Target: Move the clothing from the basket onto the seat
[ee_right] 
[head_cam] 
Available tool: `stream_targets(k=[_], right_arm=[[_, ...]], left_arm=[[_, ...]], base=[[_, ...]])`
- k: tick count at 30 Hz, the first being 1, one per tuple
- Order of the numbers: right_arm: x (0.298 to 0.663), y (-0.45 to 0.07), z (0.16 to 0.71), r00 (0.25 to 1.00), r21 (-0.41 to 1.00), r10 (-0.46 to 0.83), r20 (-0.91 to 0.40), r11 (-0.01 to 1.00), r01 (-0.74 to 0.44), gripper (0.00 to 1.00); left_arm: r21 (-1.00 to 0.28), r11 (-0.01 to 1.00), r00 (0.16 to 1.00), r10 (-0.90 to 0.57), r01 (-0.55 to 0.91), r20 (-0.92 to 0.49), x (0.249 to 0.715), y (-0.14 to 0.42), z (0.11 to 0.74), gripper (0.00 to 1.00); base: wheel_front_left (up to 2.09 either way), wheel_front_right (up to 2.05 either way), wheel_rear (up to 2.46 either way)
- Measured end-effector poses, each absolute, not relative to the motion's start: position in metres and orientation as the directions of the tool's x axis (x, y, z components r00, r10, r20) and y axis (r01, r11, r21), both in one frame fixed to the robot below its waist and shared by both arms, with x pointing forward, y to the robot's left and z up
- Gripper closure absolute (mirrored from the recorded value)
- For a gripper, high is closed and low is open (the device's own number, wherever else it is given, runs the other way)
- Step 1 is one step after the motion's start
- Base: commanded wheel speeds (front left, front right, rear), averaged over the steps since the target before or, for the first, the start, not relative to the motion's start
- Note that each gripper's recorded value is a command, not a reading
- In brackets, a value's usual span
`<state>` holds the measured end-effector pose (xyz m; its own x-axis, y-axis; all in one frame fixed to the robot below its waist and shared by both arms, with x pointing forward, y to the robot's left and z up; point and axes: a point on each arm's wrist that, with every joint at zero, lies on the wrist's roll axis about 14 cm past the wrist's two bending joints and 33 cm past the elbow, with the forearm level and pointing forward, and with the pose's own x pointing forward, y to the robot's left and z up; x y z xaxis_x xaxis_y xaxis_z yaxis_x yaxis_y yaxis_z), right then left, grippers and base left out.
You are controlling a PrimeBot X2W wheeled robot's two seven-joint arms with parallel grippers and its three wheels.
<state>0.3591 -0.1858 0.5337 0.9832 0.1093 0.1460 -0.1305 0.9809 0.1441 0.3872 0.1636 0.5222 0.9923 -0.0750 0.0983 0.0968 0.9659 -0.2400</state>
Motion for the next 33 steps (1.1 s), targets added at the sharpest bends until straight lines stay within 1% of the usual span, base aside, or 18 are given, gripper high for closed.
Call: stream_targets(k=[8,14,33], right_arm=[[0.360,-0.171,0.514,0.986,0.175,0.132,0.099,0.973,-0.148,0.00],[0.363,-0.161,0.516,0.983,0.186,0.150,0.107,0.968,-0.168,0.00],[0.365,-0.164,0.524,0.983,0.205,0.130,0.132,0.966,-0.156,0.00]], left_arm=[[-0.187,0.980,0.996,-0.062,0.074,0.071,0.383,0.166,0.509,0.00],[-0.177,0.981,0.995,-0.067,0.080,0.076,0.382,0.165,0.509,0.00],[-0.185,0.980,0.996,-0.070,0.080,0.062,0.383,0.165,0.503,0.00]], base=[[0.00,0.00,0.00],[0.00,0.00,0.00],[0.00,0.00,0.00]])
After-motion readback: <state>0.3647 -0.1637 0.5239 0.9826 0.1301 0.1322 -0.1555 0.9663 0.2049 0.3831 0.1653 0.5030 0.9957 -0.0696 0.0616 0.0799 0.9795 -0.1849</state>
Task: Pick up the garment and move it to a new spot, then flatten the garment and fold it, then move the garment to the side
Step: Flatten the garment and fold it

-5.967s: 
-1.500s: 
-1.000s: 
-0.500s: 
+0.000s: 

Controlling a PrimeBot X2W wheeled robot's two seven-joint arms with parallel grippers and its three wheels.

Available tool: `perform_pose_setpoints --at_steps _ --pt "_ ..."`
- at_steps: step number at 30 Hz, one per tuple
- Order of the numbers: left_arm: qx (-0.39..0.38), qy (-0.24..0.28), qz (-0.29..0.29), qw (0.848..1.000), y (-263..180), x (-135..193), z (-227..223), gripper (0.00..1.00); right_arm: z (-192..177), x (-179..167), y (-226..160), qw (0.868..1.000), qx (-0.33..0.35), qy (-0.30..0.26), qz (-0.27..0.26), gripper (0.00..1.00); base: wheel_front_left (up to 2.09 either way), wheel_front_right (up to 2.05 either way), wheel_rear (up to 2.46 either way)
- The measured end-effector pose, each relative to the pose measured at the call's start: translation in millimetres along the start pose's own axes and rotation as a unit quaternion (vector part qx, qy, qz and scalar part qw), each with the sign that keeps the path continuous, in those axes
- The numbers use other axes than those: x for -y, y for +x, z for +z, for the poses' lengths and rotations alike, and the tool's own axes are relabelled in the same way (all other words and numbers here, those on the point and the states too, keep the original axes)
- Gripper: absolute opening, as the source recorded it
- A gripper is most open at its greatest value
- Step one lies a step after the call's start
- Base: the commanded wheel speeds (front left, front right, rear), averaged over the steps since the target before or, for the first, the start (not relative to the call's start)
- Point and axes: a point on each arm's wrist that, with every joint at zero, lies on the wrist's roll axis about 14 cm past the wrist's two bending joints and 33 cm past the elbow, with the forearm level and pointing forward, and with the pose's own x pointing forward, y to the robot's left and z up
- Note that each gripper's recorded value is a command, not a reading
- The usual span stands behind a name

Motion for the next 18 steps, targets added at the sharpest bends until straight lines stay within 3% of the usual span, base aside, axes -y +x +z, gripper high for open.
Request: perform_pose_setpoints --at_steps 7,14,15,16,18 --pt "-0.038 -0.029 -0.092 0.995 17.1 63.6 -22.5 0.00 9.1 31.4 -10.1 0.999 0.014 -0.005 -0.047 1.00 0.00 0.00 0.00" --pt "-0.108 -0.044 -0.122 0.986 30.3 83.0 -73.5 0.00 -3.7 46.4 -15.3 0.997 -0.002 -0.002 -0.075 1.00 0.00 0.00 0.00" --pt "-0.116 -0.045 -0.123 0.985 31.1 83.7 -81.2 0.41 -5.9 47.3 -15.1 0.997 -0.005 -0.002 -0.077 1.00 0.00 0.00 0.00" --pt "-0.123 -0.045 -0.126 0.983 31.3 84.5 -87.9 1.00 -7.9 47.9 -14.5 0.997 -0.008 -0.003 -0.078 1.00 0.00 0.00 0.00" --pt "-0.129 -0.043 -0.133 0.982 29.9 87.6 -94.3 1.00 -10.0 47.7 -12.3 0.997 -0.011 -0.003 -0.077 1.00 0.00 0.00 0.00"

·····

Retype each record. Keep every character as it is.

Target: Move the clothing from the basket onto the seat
[ee_right] 
[head_cam] 
Available tool: `stream_targets(k=[_], right_arm=[[_, ...]], left_arm=[[_, ...]], base=[[_, ...]])`
- k: tick count at 30 Hz, the first being 1, one per tuple
- Order of the numbers: right_arm: x (0.298 to 0.663), y (-0.45 to 0.07), z (0.16 to 0.71), r00 (0.25 to 1.00), r21 (-0.41 to 1.00), r10 (-0.46 to 0.83), r20 (-0.91 to 0.40), r11 (-0.01 to 1.00), r01 (-0.74 to 0.44), gripper (0.00 to 1.00); left_arm: r21 (-1.00 to 0.28), r11 (-0.01 to 1.00), r00 (0.16 to 1.00), r10 (-0.90 to 0.57), r01 (-0.55 to 0.91), r20 (-0.92 to 0.49), x (0.249 to 0.715), y (-0.14 to 0.42), z (0.11 to 0.74), gripper (0.00 to 1.00); base: wheel_front_left (up to 2.09 either way), wheel_front_right (up to 2.05 either way), wheel_rear (up to 2.46 either way)
- Measured end-effector poses, each absolute, not relative to the motion's start: position in metres and orientation as the directions of the tool's x axis (x, y, z components r00, r10, r20) and y axis (r01, r11, r21), both in one frame fixed to the robot below its waist and shared by both arms, with x pointing forward, y to the robot's left and z up
- Gripper closure absolute (mirrored from the recorded value)
- For a gripper, high is closed and low is open (the device's own number, wherever else it is given, runs the other way)
- Step 1 is one step after the motion's start
- Base: commanded wheel speeds (front left, front right, rear), averaged over the steps since the target before or, for the first, the start, not relative to the motion's start
- Note that each gripper's recorded value is a command, not a reading
- In brackets, a value's usual span
`<state>` holds the measured end-effector pose (xyz m; its own x-axis, y-axis; all in one frame fixed to the robot below its waist and shared by both arms, with x pointing forward, y to the robot's left and z up; point and axes: a point on each arm's wrist that, with every joint at zero, lies on the wrist's roll axis about 14 cm past the wrist's two bending joints and 33 cm past the elbow, with the forearm level and pointing forward, and with the pose's own x pointing forward, y to the robot's left and z up; x y z xaxis_x xaxis_y xaxis_z yaxis_x yaxis_y yaxis_z), right then left, grippers and base left out.
You are controlling a PrimeBot X2W wheeled robot's two seven-joint arms with parallel grippers and its three wheels.
<state>0.3591 -0.1858 0.5337 0.9832 0.1093 0.1460 -0.1305 0.9809 0.1441 0.3872 0.1636 0.5222 0.9923 -0.0750 0.0983 0.0968 0.9659 -0.2400</state>
Motion for the next 33 steps (1.1 s), targets added at the sharpest bends until straight lines stay within 1% of the usual span, base aside, or 18 are given, gripper high for closed.
Call: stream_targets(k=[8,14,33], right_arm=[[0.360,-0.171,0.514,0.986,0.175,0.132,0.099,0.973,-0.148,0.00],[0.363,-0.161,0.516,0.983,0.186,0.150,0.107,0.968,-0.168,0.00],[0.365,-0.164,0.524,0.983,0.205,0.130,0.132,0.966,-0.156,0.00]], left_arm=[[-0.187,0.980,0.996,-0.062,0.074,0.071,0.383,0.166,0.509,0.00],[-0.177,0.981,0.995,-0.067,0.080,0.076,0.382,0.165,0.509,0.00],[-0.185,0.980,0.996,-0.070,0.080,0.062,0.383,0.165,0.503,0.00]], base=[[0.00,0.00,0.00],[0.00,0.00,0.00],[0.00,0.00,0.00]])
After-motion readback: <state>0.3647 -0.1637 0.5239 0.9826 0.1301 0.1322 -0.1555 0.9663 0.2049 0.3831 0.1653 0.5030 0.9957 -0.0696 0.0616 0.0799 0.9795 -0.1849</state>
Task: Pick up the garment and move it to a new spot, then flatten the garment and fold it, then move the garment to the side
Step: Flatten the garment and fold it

-5.967s: 
-1.500s: 
-1.000s: 
-0.500s: 
+0.000s: 

Controlling a PrimeBot X2W wheeled robot's two seven-joint arms with parallel grippers and its three wheels.

Available tool: `perform_pose_setpoints --at_steps _ --pt "_ ..."`
- at_steps: step number at 30 Hz, one per tuple
- Order of the numbers: left_arm: qx (-0.39..0.38), qy (-0.24..0.28), qz (-0.29..0.29), qw (0.848..1.000), y (-263..180), x (-135..193), z (-227..223), gripper (0.00..1.00); right_arm: z (-192..177), x (-179..167), y (-226..160), qw (0.868..1.000), qx (-0.33..0.35), qy (-0.30..0.26), qz (-0.27..0.26), gripper (0.00..1.00); base: wheel_front_left (up to 2.09 either way), wheel_front_right (up to 2.05 either way), wheel_rear (up to 2.46 either way)
- The measured end-effector pose, each relative to the pose measured at the call's start: translation in millimetres along the start pose's own axes and rotation as a unit quaternion (vector part qx, qy, qz and scalar part qw), each with the sign that keeps the path continuous, in those axes
- The numbers use other axes than those: x for -y, y for +x, z for +z, for the poses' lengths and rotations alike, and the tool's own axes are relabelled in the same way (all other words and numbers here, those on the point and the states too, keep the original axes)
- Gripper: absolute opening, as the source recorded it
- A gripper is most open at its greatest value
- Step one lies a step after the call's start
- Base: the commanded wheel speeds (front left, front right, rear), averaged over the steps since the target before or, for the first, the start (not relative to the call's start)
- Point and axes: a point on each arm's wrist that, with every joint at zero, lies on the wrist's roll axis about 14 cm past the wrist's two bending joints and 33 cm past the elbow, with the forearm level and pointing forward, and with the pose's own x pointing forward, y to the robot's left and z up
- Note that each gripper's recorded value is a command, not a reading
- The usual span stands behind a name

Motion for the next 18 steps, targets added at the sharpest bends until straight lines stay within 3% of the usual span, base aside, axes -y +x +z, gripper high for open.
Request: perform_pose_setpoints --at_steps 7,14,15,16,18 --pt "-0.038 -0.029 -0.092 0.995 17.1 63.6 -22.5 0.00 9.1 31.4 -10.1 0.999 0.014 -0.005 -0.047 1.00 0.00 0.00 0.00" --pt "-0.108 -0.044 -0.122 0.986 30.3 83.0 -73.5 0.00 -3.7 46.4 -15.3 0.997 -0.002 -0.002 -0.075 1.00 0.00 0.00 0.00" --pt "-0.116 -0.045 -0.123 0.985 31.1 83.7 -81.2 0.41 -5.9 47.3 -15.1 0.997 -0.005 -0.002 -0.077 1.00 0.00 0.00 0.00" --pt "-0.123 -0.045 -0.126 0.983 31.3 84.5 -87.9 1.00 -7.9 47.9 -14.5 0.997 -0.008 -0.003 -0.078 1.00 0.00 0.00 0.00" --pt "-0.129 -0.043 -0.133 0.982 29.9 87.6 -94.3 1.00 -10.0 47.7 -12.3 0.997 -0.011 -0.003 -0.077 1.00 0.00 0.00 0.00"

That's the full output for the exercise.